▶ _Task requirements_
Hunt for the word "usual" across the entries below, copying each line that holds it.

※

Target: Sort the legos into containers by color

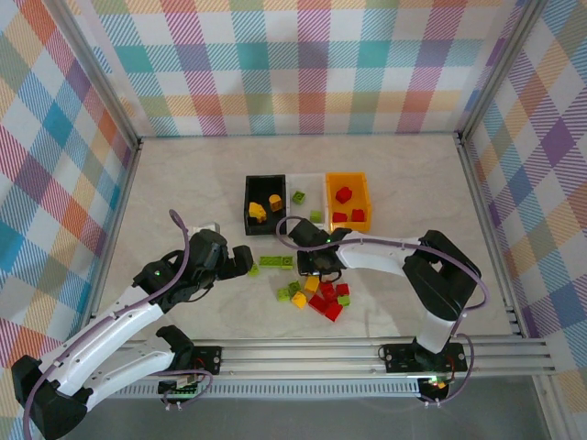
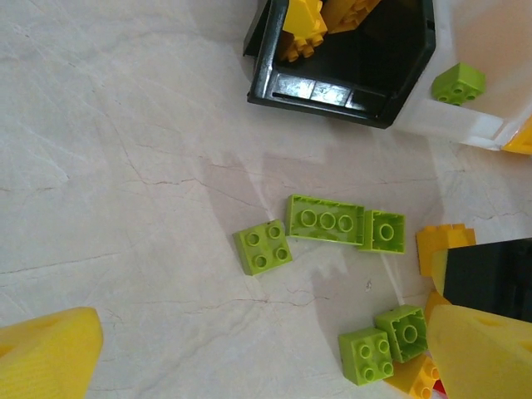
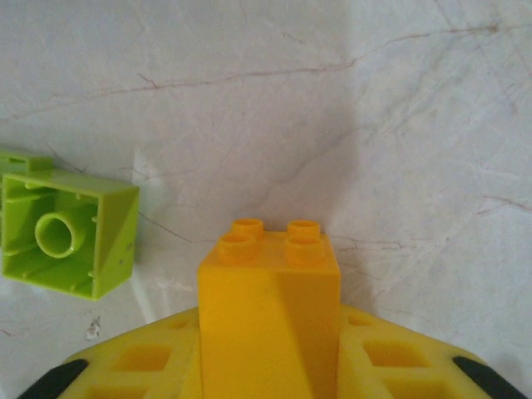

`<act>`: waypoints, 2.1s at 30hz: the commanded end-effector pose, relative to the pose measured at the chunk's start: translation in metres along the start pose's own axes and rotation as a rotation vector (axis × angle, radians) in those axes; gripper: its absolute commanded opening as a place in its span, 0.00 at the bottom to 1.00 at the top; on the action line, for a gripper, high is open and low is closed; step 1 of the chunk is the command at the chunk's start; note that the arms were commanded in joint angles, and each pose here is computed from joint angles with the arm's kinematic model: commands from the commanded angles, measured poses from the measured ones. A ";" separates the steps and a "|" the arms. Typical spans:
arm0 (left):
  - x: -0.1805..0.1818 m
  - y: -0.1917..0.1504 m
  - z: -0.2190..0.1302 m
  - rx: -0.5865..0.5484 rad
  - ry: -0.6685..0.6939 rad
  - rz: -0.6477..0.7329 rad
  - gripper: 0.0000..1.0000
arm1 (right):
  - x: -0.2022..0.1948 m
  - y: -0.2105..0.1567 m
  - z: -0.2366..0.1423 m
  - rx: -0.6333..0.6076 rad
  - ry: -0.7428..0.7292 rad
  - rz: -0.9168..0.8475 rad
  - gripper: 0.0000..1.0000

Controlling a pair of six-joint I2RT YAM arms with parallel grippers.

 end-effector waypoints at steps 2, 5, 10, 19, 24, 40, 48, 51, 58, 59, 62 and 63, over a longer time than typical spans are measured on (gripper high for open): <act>0.006 -0.002 0.001 -0.009 0.043 -0.002 1.00 | 0.003 0.008 -0.020 -0.069 0.055 -0.035 0.31; 0.011 -0.003 -0.001 -0.022 0.055 -0.001 1.00 | 0.015 0.022 -0.046 -0.145 0.137 -0.080 0.29; 0.018 -0.011 0.003 -0.012 0.073 -0.008 1.00 | 0.048 0.063 -0.062 -0.203 0.238 -0.144 0.29; 0.021 -0.024 0.018 0.056 0.089 -0.018 1.00 | 0.084 0.142 -0.030 -0.264 0.239 -0.105 0.30; 0.018 -0.028 0.026 0.088 0.077 -0.009 1.00 | 0.088 0.161 -0.012 -0.257 0.189 -0.070 0.37; -0.017 -0.029 0.093 0.187 0.001 0.010 0.88 | 0.051 0.128 -0.102 -0.430 0.313 -0.033 0.75; -0.015 -0.035 0.135 0.247 0.141 0.048 0.68 | 0.012 0.091 -0.119 -0.447 0.251 -0.005 0.76; -0.009 -0.037 0.142 0.250 0.178 0.042 0.63 | 0.006 0.085 -0.123 -0.456 0.251 0.005 0.76; -0.004 -0.036 0.150 0.236 0.213 0.059 0.54 | 0.002 0.080 -0.127 -0.462 0.260 0.012 0.77; -0.004 -0.035 0.150 0.236 0.213 0.065 0.50 | 0.001 0.079 -0.126 -0.459 0.258 0.011 0.77; -0.003 -0.034 0.147 0.232 0.227 0.073 0.39 | -0.002 0.076 -0.126 -0.460 0.251 0.020 0.77; -0.003 -0.033 0.144 0.229 0.226 0.075 0.35 | -0.002 0.075 -0.126 -0.459 0.254 0.024 0.77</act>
Point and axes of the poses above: each hand's point on the last joint's axis, 136 mm out from that joint toward the fingers, its own z axis out along the fingers, its own x axis along the line the jaws close on, y = z × x, the point moved 8 cm from there along -z, back along the fingers, and after that the axes turned 1 degree about -z, right-handed, at the moved point
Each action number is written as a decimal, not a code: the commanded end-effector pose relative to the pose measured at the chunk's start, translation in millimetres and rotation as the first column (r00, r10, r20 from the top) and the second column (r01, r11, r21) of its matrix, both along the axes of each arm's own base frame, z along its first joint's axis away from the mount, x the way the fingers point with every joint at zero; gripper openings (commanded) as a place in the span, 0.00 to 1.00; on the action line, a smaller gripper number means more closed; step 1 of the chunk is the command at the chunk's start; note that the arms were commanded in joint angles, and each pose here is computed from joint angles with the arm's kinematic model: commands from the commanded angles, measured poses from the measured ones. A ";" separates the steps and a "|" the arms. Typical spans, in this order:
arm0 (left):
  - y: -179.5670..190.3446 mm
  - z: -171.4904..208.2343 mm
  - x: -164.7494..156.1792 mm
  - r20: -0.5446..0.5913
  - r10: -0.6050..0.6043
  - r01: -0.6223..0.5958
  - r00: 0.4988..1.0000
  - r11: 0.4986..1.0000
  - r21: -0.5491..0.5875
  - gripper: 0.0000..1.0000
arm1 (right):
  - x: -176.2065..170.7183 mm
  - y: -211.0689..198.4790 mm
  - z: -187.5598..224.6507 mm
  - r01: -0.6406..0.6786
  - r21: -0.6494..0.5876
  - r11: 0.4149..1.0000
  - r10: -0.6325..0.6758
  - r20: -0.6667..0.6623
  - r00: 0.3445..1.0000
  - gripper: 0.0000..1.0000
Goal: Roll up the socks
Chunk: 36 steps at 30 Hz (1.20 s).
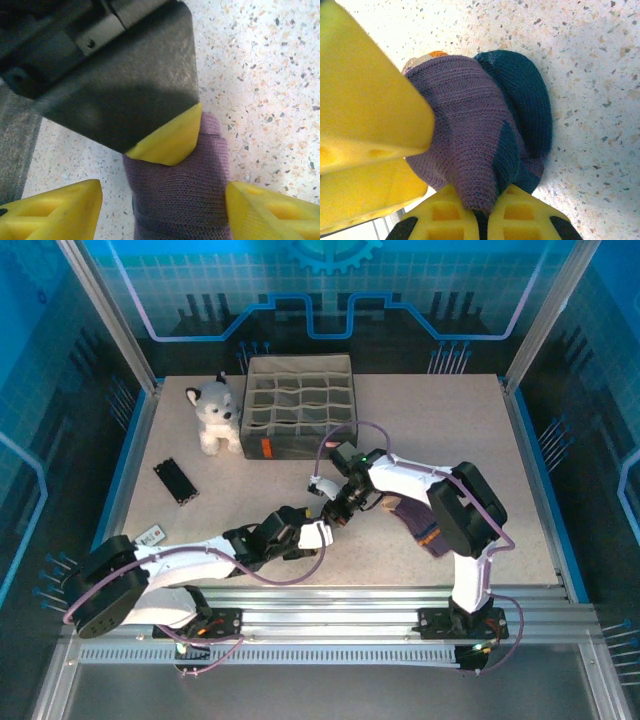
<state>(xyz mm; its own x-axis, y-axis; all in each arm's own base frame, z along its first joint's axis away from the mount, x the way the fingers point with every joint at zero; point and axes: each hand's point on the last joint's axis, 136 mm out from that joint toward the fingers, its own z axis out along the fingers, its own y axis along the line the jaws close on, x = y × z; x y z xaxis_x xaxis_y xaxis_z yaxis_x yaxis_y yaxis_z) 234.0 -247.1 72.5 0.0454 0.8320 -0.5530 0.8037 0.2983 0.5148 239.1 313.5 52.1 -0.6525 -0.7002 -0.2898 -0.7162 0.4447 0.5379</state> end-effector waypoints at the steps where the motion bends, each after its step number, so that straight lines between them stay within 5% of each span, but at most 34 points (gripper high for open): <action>1: 2.7 2.7 -4.5 0.020 -0.013 0.013 1.000 1.000 0.000 0.62 | -2.2 -6.2 -6.5 0.027 -0.043 0.999 -0.030 -0.071 0.997 0.00; 17: 14.3 -43.6 -6.6 -0.075 0.016 -0.002 0.997 0.983 0.183 0.57 | 0.2 -5.5 -7.7 0.033 -0.092 0.995 -0.045 -0.130 0.990 0.00; 26: 19.9 -60.6 -9.3 -0.140 0.044 -0.006 0.989 0.965 0.264 0.20 | 3.6 -4.8 2.1 0.057 -0.083 0.995 -0.070 -0.157 0.985 0.00; 29: 16.9 -58.6 -16.5 -0.204 0.047 0.008 0.978 0.966 0.259 0.01 | 5.6 -5.9 7.9 0.072 -0.079 0.994 -0.083 -0.159 0.984 0.12; 32: 11.5 -52.1 -23.9 -0.277 0.058 0.008 0.959 0.973 0.229 0.00 | 12.4 -8.1 17.4 0.114 -0.062 0.992 -0.122 -0.145 0.982 0.33; 36: 5.4 -47.9 -35.0 -0.448 0.106 -0.037 0.888 0.986 0.161 0.00 | 29.0 -13.3 40.2 0.209 0.008 0.978 -0.207 -0.106 0.973 0.48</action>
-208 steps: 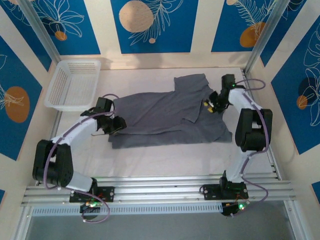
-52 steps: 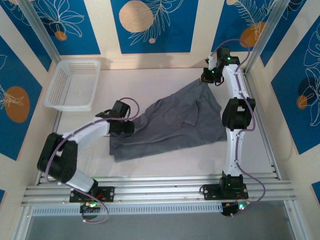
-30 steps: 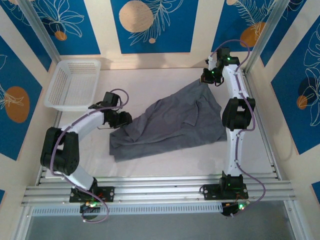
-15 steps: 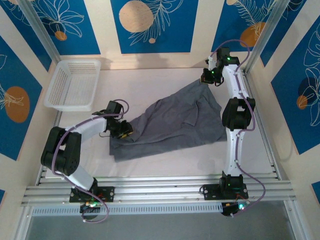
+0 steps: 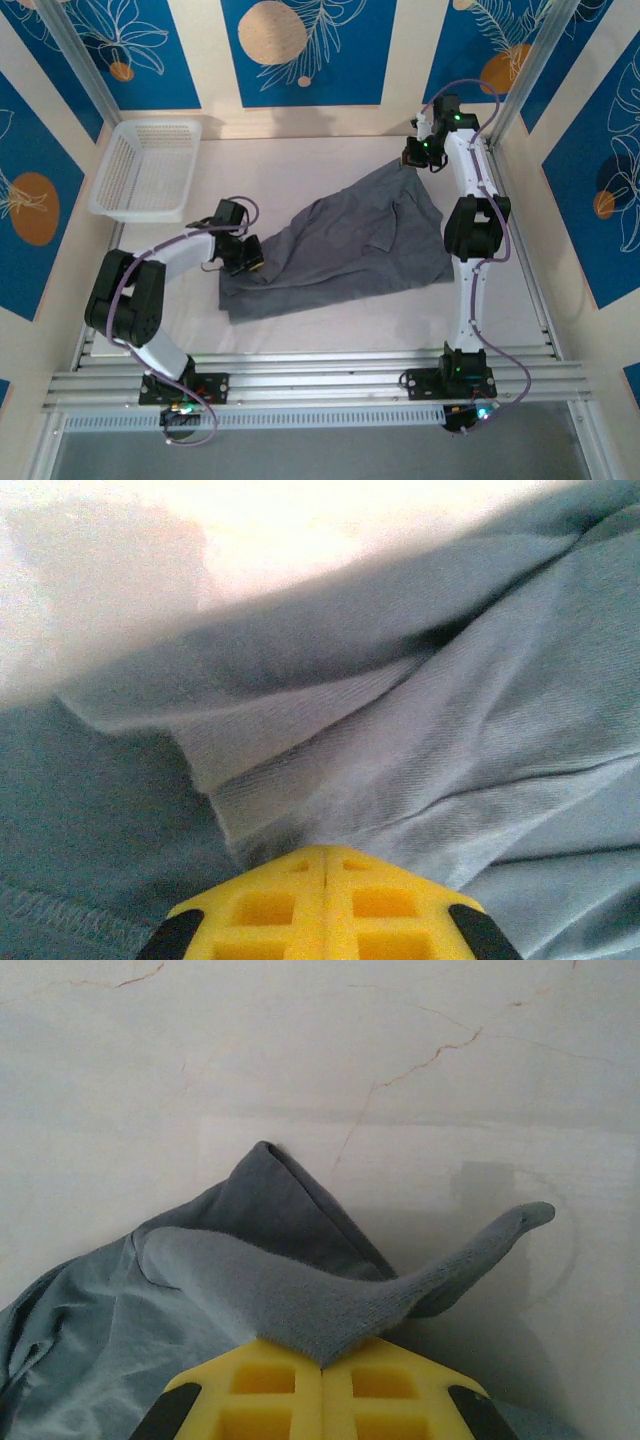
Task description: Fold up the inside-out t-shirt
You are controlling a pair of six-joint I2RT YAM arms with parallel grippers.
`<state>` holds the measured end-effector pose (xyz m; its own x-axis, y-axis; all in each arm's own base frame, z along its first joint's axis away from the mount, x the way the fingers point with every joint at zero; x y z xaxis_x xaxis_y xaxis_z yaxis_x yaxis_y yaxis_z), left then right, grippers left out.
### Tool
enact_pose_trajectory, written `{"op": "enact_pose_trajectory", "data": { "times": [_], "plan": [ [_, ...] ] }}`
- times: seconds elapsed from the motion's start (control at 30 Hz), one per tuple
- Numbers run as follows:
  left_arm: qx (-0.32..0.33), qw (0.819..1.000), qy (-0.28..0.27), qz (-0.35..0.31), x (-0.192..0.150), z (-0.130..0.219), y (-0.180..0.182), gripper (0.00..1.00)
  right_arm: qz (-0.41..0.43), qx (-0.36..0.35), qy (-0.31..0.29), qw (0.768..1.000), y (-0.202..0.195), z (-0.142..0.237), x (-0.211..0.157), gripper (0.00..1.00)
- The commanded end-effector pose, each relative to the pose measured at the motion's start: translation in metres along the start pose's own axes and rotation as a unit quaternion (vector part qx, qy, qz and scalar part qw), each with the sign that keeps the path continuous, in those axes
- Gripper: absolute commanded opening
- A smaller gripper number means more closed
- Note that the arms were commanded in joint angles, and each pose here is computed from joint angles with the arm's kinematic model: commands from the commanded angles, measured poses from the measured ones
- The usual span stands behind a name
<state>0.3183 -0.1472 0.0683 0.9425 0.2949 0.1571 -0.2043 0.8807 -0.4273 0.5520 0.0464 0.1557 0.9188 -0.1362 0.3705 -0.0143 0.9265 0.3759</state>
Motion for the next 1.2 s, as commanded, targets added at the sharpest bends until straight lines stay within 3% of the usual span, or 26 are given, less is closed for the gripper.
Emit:
{"op": "enact_pose_trajectory", "data": {
  "times": [0.0,0.13,0.27,0.37,0.43,0.67,0.77,0.97,1.17],
  "plan": [
    [0.007,0.998,-0.067,-0.009,0.058,0.04,-0.01,0.0,-0.018,-0.009,0.004,1.0,-0.003,-0.004,-0.001,0.0],
    [-0.009,0.994,-0.106,0.005,0.116,0.058,-0.008,0.0,-0.028,-0.01,0.002,1.0,-0.006,-0.005,0.001,0.0],
    [-0.039,0.994,-0.099,-0.013,0.128,0.054,-0.019,0.0,-0.035,-0.004,0.002,0.999,-0.008,-0.002,0.002,0.0],
    [-0.017,0.995,-0.095,-0.017,0.103,0.056,-0.016,0.0,-0.04,-0.003,0.0,0.999,-0.01,0.0,0.003,0.0],
    [0.005,0.997,-0.076,-0.004,0.073,0.054,-0.009,0.13,-0.042,-0.001,0.001,0.999,-0.01,0.001,0.003,0.0],
    [-0.004,0.999,-0.028,0.044,-0.011,0.027,0.009,0.29,-0.041,0.0,0.002,0.999,-0.009,-0.001,0.002,0.0],
    [-0.008,0.998,-0.014,0.055,-0.02,0.011,0.014,0.35,-0.041,-0.001,0.005,0.999,-0.009,-0.001,0.001,0.0],
    [-0.007,0.999,-0.017,0.046,-0.011,-0.004,0.008,0.34,-0.04,-0.003,0.005,0.999,-0.009,0.001,0.0,0.0],
    [-0.007,0.999,-0.018,0.047,-0.008,-0.011,0.008,0.23,-0.04,-0.004,0.008,0.999,-0.009,-0.001,-0.001,0.0]
  ]
}}
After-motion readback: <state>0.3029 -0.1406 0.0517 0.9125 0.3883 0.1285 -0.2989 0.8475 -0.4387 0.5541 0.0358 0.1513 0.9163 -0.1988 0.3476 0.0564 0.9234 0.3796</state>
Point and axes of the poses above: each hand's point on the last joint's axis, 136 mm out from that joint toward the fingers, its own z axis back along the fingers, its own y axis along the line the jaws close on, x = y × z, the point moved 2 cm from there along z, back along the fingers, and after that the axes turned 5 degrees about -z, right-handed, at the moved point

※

▶ _Expected answer_
- The usual span stands behind a name
Motion for the next 1.2 s, as commanded, targets added at the sharpest bends until straight lines stay within 3% of the usual span, or 26 are given, less is closed for the gripper.

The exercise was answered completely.